-- Exercise description --
Say how many lines in the data hold "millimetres". Nothing else belongs in the answer.

-- Records excerpted from a collection --
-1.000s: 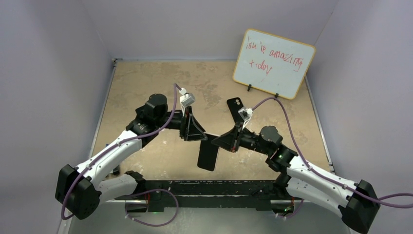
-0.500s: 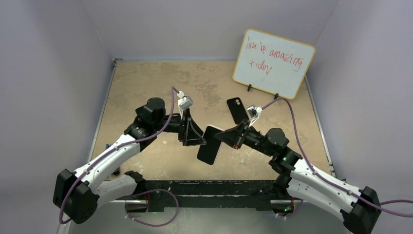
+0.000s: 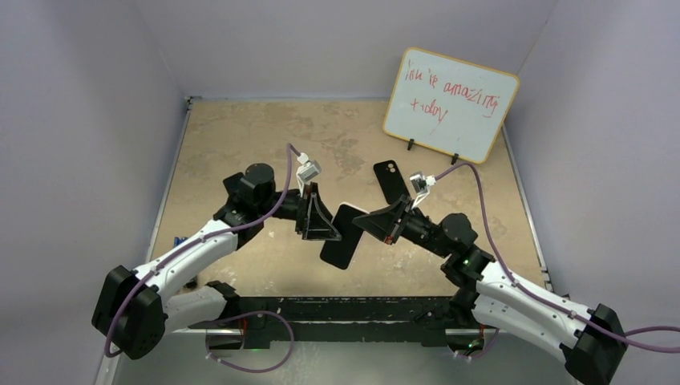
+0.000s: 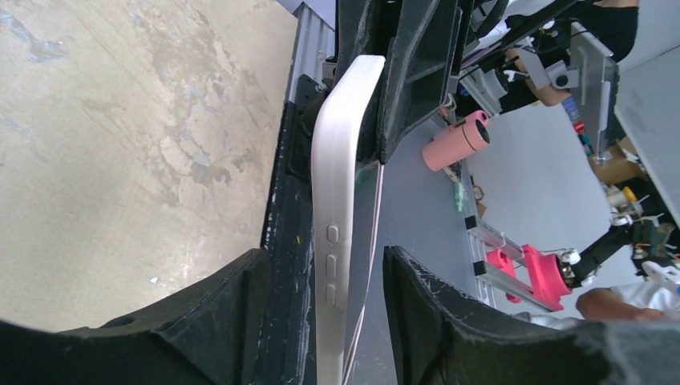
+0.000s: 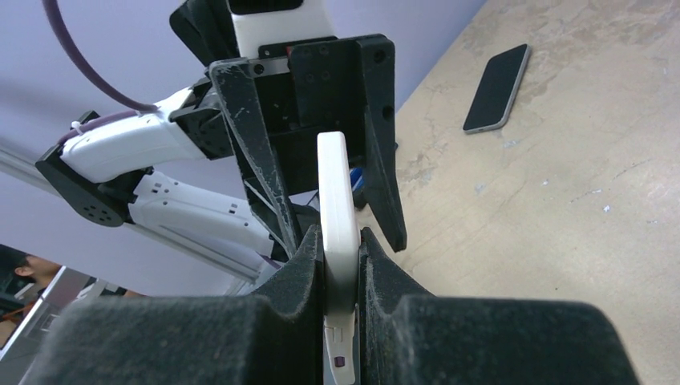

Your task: Put the phone into the phone case

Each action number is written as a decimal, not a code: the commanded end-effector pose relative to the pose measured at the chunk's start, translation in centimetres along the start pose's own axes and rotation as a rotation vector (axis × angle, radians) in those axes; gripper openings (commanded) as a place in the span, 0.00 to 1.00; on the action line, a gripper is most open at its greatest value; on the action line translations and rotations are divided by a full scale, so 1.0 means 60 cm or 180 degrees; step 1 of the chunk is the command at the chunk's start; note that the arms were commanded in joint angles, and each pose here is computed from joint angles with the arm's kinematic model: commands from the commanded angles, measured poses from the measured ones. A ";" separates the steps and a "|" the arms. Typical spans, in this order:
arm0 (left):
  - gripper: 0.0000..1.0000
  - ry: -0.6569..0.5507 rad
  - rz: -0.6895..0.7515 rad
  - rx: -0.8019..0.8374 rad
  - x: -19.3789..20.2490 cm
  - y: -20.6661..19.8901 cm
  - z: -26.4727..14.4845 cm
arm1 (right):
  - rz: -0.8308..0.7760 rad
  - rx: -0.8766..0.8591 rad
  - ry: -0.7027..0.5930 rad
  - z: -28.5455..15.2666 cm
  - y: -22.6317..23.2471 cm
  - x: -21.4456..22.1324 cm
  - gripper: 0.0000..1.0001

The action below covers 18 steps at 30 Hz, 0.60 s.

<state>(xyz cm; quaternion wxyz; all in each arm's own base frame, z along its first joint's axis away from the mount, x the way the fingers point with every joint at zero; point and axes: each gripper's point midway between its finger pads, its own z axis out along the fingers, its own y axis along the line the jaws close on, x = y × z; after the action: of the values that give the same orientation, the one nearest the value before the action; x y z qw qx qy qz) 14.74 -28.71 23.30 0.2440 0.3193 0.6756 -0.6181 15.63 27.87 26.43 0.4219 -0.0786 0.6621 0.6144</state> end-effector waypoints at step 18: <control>0.00 -0.0147 0.0021 0.0341 -0.013 -0.032 0.001 | 0.0062 0.0035 -0.0222 0.003 0.019 -0.038 0.62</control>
<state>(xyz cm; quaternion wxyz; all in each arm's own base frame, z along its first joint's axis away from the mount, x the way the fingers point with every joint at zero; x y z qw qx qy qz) 13.90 -28.94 23.10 0.2091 0.2927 0.6617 -0.6579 16.11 28.15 25.74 0.4081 -0.0550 0.6695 0.6182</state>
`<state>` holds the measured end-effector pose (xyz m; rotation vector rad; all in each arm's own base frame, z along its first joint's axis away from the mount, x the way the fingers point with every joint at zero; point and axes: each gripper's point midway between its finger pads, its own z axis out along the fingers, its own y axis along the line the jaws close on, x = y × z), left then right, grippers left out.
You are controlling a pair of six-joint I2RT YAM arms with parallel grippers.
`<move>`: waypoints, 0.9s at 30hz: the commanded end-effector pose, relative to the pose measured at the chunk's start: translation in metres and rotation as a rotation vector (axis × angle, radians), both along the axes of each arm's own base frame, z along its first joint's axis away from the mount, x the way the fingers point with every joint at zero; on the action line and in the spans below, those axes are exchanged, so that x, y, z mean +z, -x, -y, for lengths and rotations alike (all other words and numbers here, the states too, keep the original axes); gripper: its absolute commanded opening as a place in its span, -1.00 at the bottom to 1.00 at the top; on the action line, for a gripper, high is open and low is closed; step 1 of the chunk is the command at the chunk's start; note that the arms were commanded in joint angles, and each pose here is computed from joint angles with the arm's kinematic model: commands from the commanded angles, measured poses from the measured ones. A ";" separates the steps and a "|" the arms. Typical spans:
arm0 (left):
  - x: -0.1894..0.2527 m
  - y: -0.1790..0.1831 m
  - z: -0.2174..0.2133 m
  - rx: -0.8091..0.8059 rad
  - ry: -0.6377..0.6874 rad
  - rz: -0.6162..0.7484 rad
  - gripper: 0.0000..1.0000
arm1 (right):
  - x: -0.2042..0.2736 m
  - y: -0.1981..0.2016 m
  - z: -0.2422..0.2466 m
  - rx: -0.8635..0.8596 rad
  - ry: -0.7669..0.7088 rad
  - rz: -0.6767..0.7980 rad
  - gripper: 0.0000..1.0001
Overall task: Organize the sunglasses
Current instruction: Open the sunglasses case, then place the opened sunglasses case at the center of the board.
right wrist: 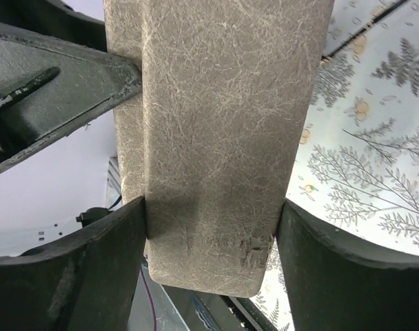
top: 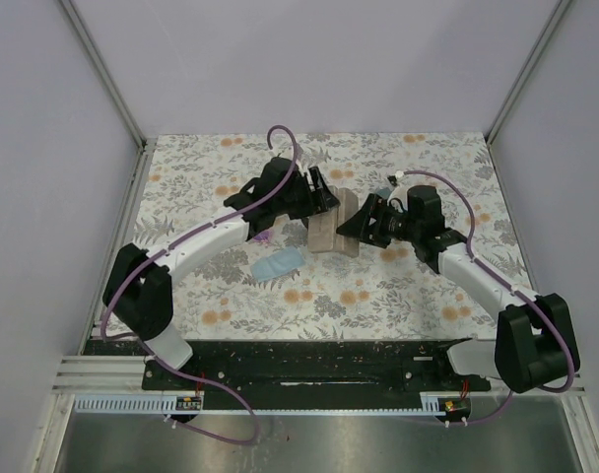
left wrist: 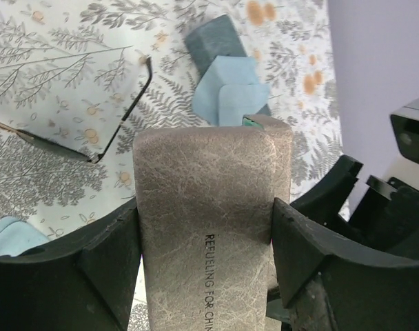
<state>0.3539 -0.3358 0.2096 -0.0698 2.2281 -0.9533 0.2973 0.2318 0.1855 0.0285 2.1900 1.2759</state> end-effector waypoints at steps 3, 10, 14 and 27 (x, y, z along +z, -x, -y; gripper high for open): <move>-0.035 -0.006 -0.019 0.112 -0.178 -0.043 -0.44 | 0.023 -0.010 -0.003 -0.021 0.023 0.146 0.99; -0.017 -0.017 -0.042 0.141 -0.353 0.020 -0.44 | 0.023 -0.007 0.012 -0.076 0.086 0.184 0.99; -0.022 -0.012 -0.063 0.138 -0.579 0.024 -0.41 | 0.019 -0.006 0.027 -0.147 0.132 0.207 0.99; -0.040 0.042 -0.050 0.063 -1.240 0.139 -0.29 | 0.005 0.014 0.124 -0.608 0.342 0.219 0.99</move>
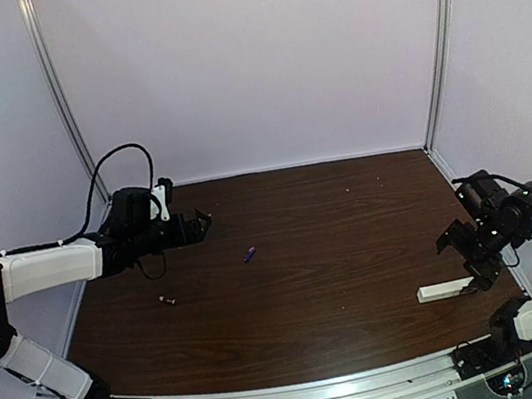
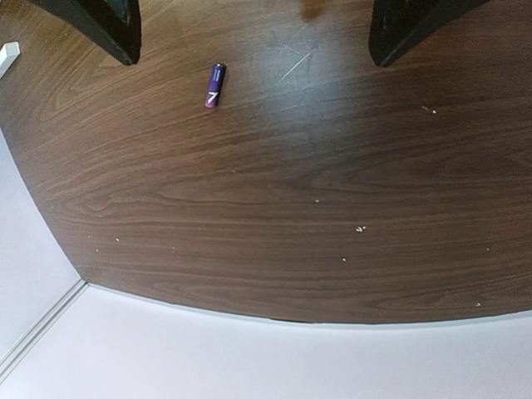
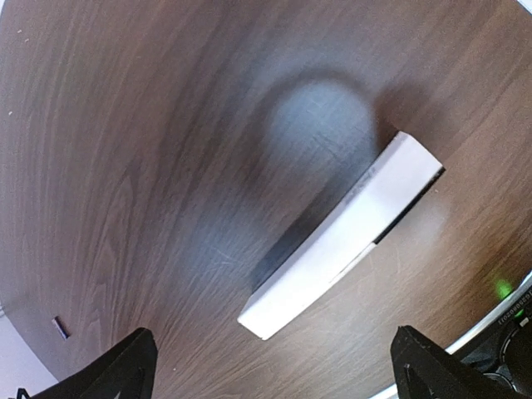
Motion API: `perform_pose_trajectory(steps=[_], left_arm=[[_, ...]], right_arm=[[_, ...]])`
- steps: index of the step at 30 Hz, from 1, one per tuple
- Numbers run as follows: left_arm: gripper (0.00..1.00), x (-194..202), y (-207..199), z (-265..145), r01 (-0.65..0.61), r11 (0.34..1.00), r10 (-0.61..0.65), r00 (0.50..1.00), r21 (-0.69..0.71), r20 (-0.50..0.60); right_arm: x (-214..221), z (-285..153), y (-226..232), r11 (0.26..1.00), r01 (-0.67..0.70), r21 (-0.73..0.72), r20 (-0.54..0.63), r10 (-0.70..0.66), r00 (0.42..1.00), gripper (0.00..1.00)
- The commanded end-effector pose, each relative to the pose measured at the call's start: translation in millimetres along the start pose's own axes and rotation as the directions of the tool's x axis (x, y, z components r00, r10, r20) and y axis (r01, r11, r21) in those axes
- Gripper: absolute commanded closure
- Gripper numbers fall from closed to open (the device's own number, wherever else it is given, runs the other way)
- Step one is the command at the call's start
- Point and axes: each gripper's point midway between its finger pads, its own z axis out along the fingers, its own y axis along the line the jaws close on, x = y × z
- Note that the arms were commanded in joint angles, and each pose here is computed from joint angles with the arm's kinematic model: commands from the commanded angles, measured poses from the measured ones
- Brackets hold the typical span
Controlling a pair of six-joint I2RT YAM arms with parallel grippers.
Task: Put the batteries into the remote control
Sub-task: Pick up the remote control from the corner of the board.
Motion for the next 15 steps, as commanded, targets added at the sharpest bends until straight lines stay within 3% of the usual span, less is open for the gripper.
perform_pose_trajectory(steps=[1, 15], left_arm=[[0.03, -15.3, -5.5, -7.6, 0.014, 1.0, -0.015, 0.997, 0.013, 0.072], [0.03, -11.1, -0.6, -3.0, 0.028, 1.0, -0.028, 0.998, -0.009, 0.058]], right_arm=[[10.3, 19.3, -31.1, 0.988, -0.113, 0.106, -0.015, 0.115, 0.993, 0.0], [6.2, 47.4, -34.9, 0.972, -0.121, 0.2, 0.015, 0.121, 0.993, 0.02]])
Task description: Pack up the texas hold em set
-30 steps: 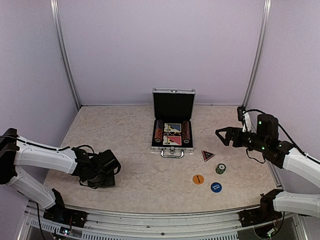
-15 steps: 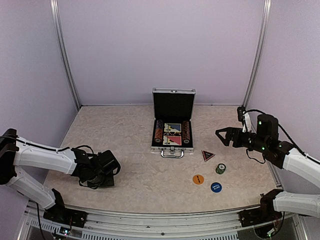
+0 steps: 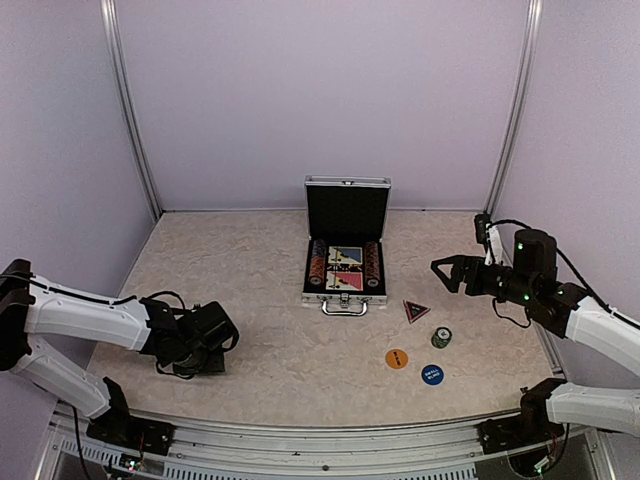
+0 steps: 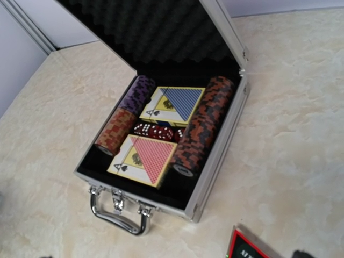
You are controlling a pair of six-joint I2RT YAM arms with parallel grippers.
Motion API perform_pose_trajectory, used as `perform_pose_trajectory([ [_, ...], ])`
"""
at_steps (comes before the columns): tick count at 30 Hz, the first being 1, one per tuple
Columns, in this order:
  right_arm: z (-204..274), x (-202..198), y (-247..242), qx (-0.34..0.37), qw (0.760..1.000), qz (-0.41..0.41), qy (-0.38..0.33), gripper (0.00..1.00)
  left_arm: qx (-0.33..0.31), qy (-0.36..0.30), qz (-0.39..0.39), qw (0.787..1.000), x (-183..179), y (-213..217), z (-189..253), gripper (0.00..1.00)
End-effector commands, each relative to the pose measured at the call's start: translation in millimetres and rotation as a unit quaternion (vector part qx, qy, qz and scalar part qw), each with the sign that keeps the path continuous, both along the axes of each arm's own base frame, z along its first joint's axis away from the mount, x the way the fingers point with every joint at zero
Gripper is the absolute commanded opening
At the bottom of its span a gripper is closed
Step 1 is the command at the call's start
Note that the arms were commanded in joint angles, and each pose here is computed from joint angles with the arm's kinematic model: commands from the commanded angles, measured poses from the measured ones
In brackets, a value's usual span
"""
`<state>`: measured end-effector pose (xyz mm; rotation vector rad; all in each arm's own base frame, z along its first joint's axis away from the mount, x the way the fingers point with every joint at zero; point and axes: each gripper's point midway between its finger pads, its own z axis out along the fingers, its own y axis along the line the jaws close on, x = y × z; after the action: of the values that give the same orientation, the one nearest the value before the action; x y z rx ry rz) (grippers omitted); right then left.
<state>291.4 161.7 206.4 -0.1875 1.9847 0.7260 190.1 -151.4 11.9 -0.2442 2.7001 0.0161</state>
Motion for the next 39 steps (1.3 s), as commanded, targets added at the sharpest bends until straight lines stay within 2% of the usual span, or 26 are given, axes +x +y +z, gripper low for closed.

-- Finished task --
2